His vision of revolution, as Bryce Covert wrote in Monday's New York Times, differs significantly from Clinton's approach, which Covert described accurately as "pragmatism incarnate." Critics argue that his promises have no chance of coming to fruition, but their soaring scale -- and the righteous ideals to which they speak -- make him a candidate it is infinitely easier to feel emotionally inspired by. Clinton's realism may in fact be one of the reasons that her supporters believe that she'd make a more prepared and effective commander-in-chief than Sanders -- something that in fact provokes rational excitement, especially by those thrilled at the idea of an experienced, capable, hard-assed Democratic woman president. But hers is not an easy pose to pull off, if you're trying to win the hearts of America. In fact, MSNBC's Andrea Mitchell reported tonight that many young voters in Iowa had told her that their decision between Clinton and Sanders had come down to head versus heart, respectively.
That hurts, and it falls into a very old, very well-worn gendered pattern, in which women -- understanding that making promises they cannot back up will not get them taken seriously and that they must prove themselves extra-competent in order to be understood as basically competent -- become the nose-to-the-grindstone wonks, easily compared to know-it-all bores like Tracy Flick and Hermione Granger. They're the wet blankets, the ones all too acquainted with the limitations imposed by the world, and all too eager to explain their various ideas for working around them. Men, and especially white men, whose claims to public or political power are more easily understood, are permitted a slightly looser approach.

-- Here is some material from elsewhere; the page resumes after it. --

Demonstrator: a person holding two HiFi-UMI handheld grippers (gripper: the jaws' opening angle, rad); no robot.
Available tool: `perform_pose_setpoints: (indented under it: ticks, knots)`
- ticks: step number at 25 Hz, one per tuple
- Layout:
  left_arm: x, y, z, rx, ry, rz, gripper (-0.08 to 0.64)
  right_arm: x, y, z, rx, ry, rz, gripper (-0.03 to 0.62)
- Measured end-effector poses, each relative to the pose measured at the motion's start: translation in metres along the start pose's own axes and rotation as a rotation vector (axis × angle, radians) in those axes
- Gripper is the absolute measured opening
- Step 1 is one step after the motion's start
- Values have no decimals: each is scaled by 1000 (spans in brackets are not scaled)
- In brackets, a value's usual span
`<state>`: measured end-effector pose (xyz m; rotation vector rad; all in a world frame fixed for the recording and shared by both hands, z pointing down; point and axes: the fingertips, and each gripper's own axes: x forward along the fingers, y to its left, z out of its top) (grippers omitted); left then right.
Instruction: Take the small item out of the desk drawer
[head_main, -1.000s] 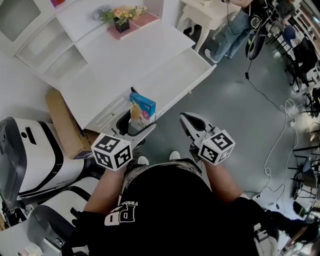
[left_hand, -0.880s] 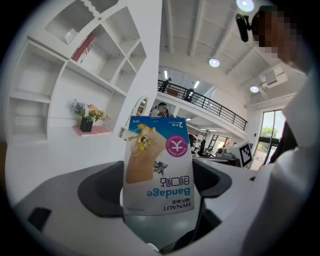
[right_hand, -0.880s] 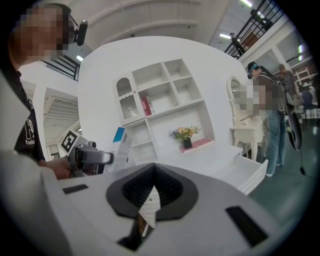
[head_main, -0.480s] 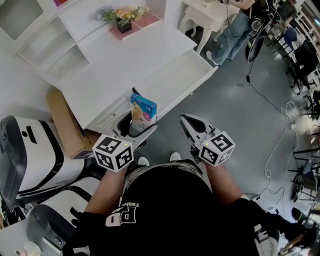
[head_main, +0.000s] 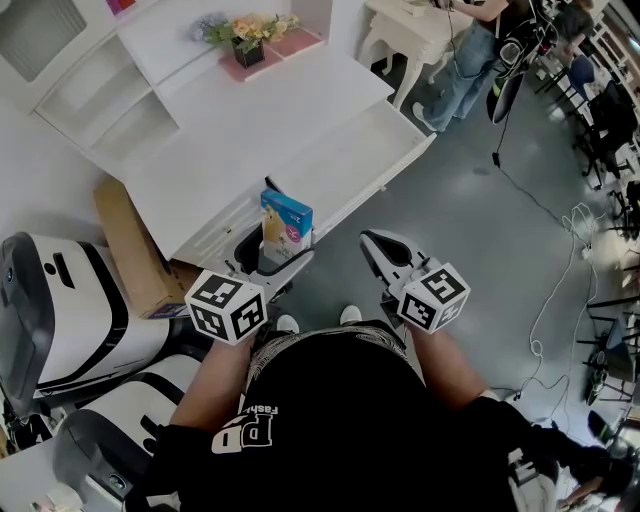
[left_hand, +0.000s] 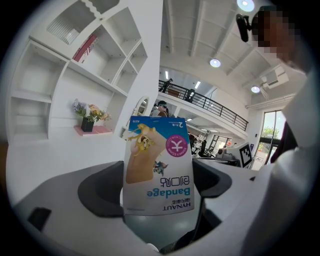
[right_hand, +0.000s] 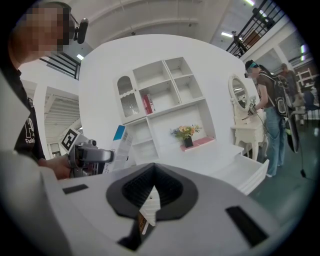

There's been some talk about how a female candidate could never be as scruffy as Bernie Sanders, as uncombed and unkempt. A woman could never be as grumpy as Bernie, as left-leaning as Bernie, as uncooperative with party machinery as Bernie. And that stuff is true enough. But the bigger truth is that what Bernie does, to great acclaim, that Hillary Clinton could never do is make big promises of institutional overthrow, tug on our imaginative heartstrings by laying out a future that might not be grounded in reality, and urge a revolution.
Here is a truth about America: No one likes a woman who yells loudly about revolution.
And no, it's not just this woman. This is a paradigm; it's why Mom is the disciplinarian and Dad is the fun guy, why women remain the brains and organizational workhorses behind social movements while men get to be the gut-ripping orators, why so many women still manage campaigns and so many men are still candidates.
So here we are! On our way to New Hampshire, a state that inspiring Bernie Sanders is overwhelmingly favored to win. But for one of the first times, in her speech in Iowa, I saw Clinton work effectively to turn the pragmatic ship around, to take what she wants to say -- that Sanders's soaring promises are empty but her more modest proposals might come to pass -- and make it sound almost exciting.